Morgan Freeman And Idris Elba Remember Nelson Mandela

The men who played the South African president, in Invictus and Mandela: Long Walk to Freedom, respectively, talk about the late leader.

On the evening of the film’s London premiere, Mandela: Long Walk to Freedom star Idris Elba remembered the iconic former South African president, who died at the age of 95 on Thursday, in a statement released by The Weinstein Company.

“What an honor it was to step into the shoes of Nelson Mandela and portray a man who defied odds, broke down barriers, and championed human rights before the eyes of the world,” Elba said. “My thoughts and prayers are with his family.”

In preparation for the role, Elba insisted on spending a night in a cell on Robben Island, the prison in which Mandela spent 18 of the 27 years in which he was incarcerated.

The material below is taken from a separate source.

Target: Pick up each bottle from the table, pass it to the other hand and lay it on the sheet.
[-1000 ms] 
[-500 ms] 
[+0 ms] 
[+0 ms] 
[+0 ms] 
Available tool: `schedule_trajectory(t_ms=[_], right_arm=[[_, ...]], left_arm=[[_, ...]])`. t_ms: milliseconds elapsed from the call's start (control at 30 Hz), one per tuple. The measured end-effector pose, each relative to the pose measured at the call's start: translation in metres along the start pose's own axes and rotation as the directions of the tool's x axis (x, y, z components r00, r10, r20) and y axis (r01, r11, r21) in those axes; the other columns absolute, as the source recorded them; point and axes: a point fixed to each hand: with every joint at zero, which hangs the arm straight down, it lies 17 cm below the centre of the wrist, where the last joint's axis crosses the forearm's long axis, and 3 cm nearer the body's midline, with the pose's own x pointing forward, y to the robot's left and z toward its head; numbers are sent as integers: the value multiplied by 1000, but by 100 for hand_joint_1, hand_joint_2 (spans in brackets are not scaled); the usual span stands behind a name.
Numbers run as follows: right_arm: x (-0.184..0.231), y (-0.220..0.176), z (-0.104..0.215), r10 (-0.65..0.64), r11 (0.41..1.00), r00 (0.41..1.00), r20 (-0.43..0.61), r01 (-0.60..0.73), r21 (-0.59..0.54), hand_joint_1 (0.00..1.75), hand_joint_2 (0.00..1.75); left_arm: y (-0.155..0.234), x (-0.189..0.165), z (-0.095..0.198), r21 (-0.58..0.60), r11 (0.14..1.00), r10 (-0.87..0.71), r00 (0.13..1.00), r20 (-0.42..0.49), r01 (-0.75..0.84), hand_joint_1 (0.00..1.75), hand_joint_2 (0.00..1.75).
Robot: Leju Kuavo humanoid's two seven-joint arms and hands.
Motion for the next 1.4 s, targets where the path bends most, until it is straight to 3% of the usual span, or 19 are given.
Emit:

The actor never met Mandela, but did conference with Mandela’s daughters Zindzi and Zenani at the London premiere on Thursday, as did Naomi Harris, who plays Winnie Mandela in the film. The news of the former president’s death was broken to the premiere’s attendees, including Prince William and wife, Duchess Kate Middleton, as the credits rolled on the film, according to a reporter on the scene. The two Mandela daughters were alerted to the passing of their father earlier, and asked that the show continue.

Morgan Freeman, who played Mandela in 2009’s Invictus, also released a statement, saying, “Today the world lost one of the true giants of the past century. Nelson Mandela was a man of incomparable honor, unconquerable strength, and unyielding resolve — a saint to many, a hero to all who treasure liberty, freedom and the dignity of humankind. As we remember his triumphs, let us, in his memory, not just reflect on how far we’ve come, but on how far we have to go. Madiba may no longer be with us, but his journey continues on with me and with all of us.”

Harvey Weinstein, the Long Walk to Freedom distributor, added, “One of the privileges of making movies is having the opportunity to immortalize those who have made a profound impact on humanity. We count ourselves unspeakably fortunate to have been immersed in Nelson Mandela’s story and legacy. It’s been an honor to have been granted such proximity to a man who will go down as one of history’s greatest freedom fighters and advocates for justice. I have had the privilege of spending time with President Mandela and I can say his sense of humor was as great as his optimism. We are deeply saddened by his loss; our hearts go out to his family and the entire South African nation.”